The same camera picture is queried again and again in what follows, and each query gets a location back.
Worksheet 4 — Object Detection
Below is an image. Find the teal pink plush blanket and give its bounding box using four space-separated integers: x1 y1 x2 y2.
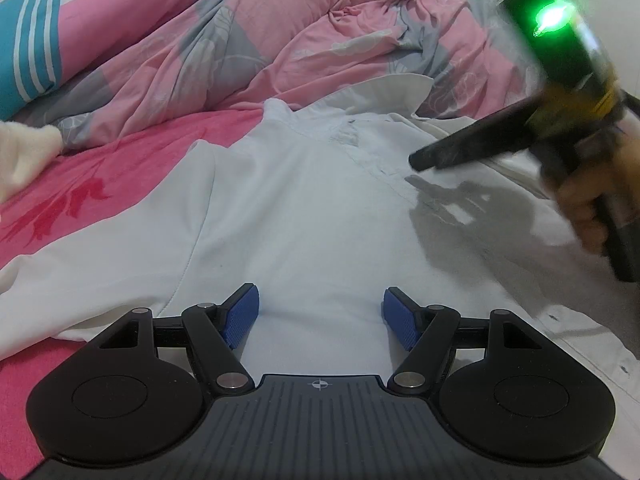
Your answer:
0 0 216 121

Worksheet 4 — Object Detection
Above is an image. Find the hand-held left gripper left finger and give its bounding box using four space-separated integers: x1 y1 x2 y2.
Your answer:
87 282 261 396

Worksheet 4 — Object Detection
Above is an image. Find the white shirt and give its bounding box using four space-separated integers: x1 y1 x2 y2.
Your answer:
0 74 640 401

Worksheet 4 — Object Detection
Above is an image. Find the pink grey floral quilt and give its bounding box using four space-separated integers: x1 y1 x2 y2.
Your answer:
50 0 541 136

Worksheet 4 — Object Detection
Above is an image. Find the cream fleece cloth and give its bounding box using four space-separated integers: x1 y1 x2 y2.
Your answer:
0 119 63 201

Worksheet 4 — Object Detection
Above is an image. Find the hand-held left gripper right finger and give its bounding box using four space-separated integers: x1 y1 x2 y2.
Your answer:
382 286 551 396

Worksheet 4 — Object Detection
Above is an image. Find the pink floral bed sheet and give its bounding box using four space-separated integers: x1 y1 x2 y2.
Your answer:
0 107 273 461

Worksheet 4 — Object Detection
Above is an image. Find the person's right hand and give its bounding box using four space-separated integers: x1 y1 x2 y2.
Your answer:
555 127 640 258

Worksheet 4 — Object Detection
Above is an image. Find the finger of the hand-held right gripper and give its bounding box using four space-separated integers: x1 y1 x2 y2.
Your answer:
408 95 545 172

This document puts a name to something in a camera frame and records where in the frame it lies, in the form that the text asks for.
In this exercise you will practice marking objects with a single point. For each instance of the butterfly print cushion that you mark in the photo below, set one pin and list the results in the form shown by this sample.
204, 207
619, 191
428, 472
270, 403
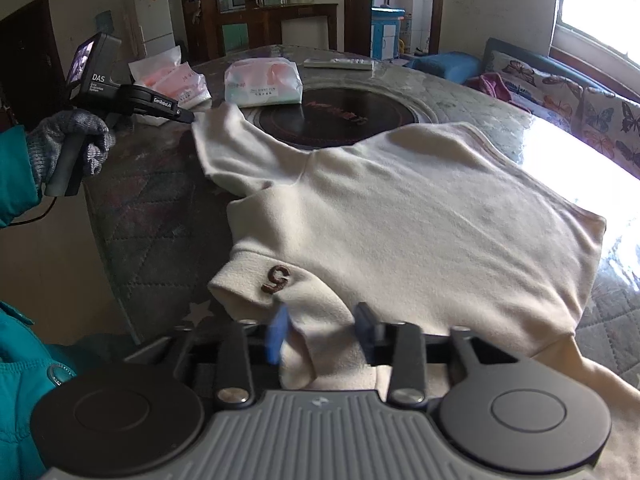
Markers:
612, 125
540, 90

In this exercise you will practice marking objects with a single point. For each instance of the person's left hand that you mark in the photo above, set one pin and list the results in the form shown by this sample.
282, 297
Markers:
75, 130

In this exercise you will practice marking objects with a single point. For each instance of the pink tissue pack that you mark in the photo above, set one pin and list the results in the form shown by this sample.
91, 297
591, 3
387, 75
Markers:
180, 85

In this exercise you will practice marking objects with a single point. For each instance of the window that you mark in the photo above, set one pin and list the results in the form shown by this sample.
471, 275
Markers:
600, 0

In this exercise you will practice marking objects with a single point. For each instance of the white remote control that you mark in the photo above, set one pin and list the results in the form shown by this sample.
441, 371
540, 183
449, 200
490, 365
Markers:
340, 63

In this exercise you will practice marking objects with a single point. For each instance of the dark wooden cabinet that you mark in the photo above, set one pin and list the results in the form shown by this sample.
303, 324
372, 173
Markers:
300, 25

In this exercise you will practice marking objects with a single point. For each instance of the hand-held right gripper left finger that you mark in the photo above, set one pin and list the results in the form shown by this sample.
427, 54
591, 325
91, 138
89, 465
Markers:
278, 335

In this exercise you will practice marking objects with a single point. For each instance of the white green tissue pack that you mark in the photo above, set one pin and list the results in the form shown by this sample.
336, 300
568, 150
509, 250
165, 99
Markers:
262, 80

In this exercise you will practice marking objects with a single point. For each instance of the blue cabinet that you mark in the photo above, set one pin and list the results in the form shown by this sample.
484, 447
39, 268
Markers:
387, 32

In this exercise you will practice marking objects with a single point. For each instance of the person's teal jacket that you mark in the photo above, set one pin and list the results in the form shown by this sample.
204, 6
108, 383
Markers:
30, 385

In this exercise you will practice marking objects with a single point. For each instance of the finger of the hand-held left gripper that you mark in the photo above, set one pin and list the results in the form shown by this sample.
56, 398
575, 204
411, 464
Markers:
181, 115

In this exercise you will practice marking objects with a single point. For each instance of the black round hotplate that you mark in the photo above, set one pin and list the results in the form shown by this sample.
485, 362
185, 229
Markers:
345, 110

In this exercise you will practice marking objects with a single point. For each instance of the white refrigerator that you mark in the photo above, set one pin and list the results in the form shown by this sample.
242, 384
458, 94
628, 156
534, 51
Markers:
150, 20

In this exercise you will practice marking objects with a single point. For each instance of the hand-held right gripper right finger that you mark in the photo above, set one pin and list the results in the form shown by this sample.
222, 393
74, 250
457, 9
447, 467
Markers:
369, 332

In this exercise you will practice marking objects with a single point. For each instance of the cream sweater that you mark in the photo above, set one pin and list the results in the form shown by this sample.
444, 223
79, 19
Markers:
410, 210

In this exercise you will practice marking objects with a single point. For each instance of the person's left forearm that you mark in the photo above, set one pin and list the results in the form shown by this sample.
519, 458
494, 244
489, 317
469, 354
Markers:
15, 175

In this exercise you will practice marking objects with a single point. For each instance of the blue sofa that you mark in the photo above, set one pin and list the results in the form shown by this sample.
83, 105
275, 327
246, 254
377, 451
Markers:
445, 62

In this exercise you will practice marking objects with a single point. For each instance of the pink cloth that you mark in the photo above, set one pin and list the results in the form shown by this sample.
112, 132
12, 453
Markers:
492, 87

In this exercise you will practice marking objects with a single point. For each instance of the dark wooden door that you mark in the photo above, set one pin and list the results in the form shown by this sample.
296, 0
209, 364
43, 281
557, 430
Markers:
27, 55

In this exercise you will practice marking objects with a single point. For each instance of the white plastic bag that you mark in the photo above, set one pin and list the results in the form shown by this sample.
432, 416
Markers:
152, 65
----------------
Exercise instructions:
Return the data exactly. Do not carry over any images.

Your solution:
The same camera picture is queried again and again in what follows, and each query gets a location back.
Worksheet 4 — Object Detection
Below is an image. Find the teal pink plush blanket and give its bounding box using four space-separated integers: x1 y1 x2 y2.
Your answer:
0 0 216 121

Worksheet 4 — Object Detection
Above is an image. Find the hand-held left gripper left finger and give its bounding box using four space-separated integers: x1 y1 x2 y2.
Your answer:
87 282 261 396

Worksheet 4 — Object Detection
Above is an image. Find the white shirt and give its bounding box using four space-separated integers: x1 y1 x2 y2.
Your answer:
0 74 640 401

Worksheet 4 — Object Detection
Above is an image. Find the pink grey floral quilt and give its bounding box using four space-separated integers: x1 y1 x2 y2.
Your answer:
50 0 541 136

Worksheet 4 — Object Detection
Above is an image. Find the cream fleece cloth and give its bounding box using four space-separated integers: x1 y1 x2 y2.
Your answer:
0 119 63 201

Worksheet 4 — Object Detection
Above is an image. Find the hand-held left gripper right finger and give its bounding box using four space-separated integers: x1 y1 x2 y2.
Your answer:
382 286 551 396

Worksheet 4 — Object Detection
Above is an image. Find the pink floral bed sheet and give its bounding box using four space-separated integers: x1 y1 x2 y2.
Your answer:
0 107 273 461

Worksheet 4 — Object Detection
Above is an image. Find the person's right hand and give its bounding box using four space-separated integers: x1 y1 x2 y2.
Your answer:
555 127 640 258

Worksheet 4 — Object Detection
Above is an image. Find the finger of the hand-held right gripper and give its bounding box using four space-separated integers: x1 y1 x2 y2.
Your answer:
408 95 545 172

This document puts a name to something in a camera frame and records where in the frame it lies, in the form that the text asks for.
In this exercise you will practice marking objects with a single point. For each instance of the butterfly print cushion that you mark in the photo below, set one pin and list the results in the form shown by this sample.
204, 207
619, 191
428, 472
270, 403
Markers:
612, 125
540, 90

In this exercise you will practice marking objects with a single point. For each instance of the person's left hand that you mark in the photo above, set one pin and list the results in the form shown by this sample.
282, 297
Markers:
75, 130

In this exercise you will practice marking objects with a single point. For each instance of the pink tissue pack that you mark in the photo above, set one pin and list the results in the form shown by this sample.
91, 297
591, 3
387, 75
Markers:
180, 85

In this exercise you will practice marking objects with a single point. For each instance of the window that you mark in the photo above, set one pin and list the results in the form shown by this sample.
471, 275
Markers:
600, 0

In this exercise you will practice marking objects with a single point. For each instance of the white remote control that you mark in the photo above, set one pin and list the results in the form shown by this sample.
441, 371
540, 183
449, 200
490, 365
Markers:
340, 63

In this exercise you will practice marking objects with a single point. For each instance of the dark wooden cabinet that you mark in the photo above, set one pin and list the results in the form shown by this sample.
303, 324
372, 173
Markers:
300, 25

In this exercise you will practice marking objects with a single point. For each instance of the hand-held right gripper left finger that you mark in the photo above, set one pin and list the results in the form shown by this sample.
427, 54
591, 325
91, 138
89, 465
Markers:
278, 335

In this exercise you will practice marking objects with a single point. For each instance of the white green tissue pack that you mark in the photo above, set one pin and list the results in the form shown by this sample.
336, 300
568, 150
509, 250
165, 99
Markers:
262, 80

In this exercise you will practice marking objects with a single point. For each instance of the blue cabinet that you mark in the photo above, set one pin and list the results in the form shown by this sample.
484, 447
39, 268
Markers:
387, 32

In this exercise you will practice marking objects with a single point. For each instance of the person's teal jacket that you mark in the photo above, set one pin and list the results in the form shown by this sample.
204, 6
108, 383
Markers:
30, 385

In this exercise you will practice marking objects with a single point. For each instance of the finger of the hand-held left gripper that you mark in the photo above, set one pin and list the results in the form shown by this sample.
56, 398
575, 204
411, 464
Markers:
181, 115

In this exercise you will practice marking objects with a single point. For each instance of the black round hotplate that you mark in the photo above, set one pin and list the results in the form shown by this sample.
485, 362
185, 229
Markers:
345, 110

In this exercise you will practice marking objects with a single point. For each instance of the white refrigerator that you mark in the photo above, set one pin and list the results in the form shown by this sample.
242, 384
458, 94
628, 156
534, 51
Markers:
150, 20

In this exercise you will practice marking objects with a single point. For each instance of the hand-held right gripper right finger that you mark in the photo above, set one pin and list the results in the form shown by this sample.
222, 393
74, 250
457, 9
447, 467
Markers:
369, 332

In this exercise you will practice marking objects with a single point. For each instance of the cream sweater that you mark in the photo above, set one pin and list the results in the form shown by this sample.
444, 223
79, 19
Markers:
410, 210

In this exercise you will practice marking objects with a single point. For each instance of the person's left forearm that you mark in the photo above, set one pin and list the results in the form shown by this sample.
519, 458
494, 244
489, 317
469, 354
Markers:
15, 175

In this exercise you will practice marking objects with a single point. For each instance of the blue sofa that you mark in the photo above, set one pin and list the results in the form shown by this sample.
83, 105
275, 327
246, 254
377, 451
Markers:
445, 62

In this exercise you will practice marking objects with a single point. For each instance of the pink cloth that you mark in the photo above, set one pin and list the results in the form shown by this sample.
112, 132
12, 453
Markers:
492, 87

In this exercise you will practice marking objects with a single point. For each instance of the dark wooden door that you mark in the photo above, set one pin and list the results in the form shown by this sample.
296, 0
209, 364
43, 281
557, 430
Markers:
27, 55

In this exercise you will practice marking objects with a single point. For each instance of the white plastic bag that you mark in the photo above, set one pin and list the results in the form shown by this sample.
432, 416
Markers:
152, 65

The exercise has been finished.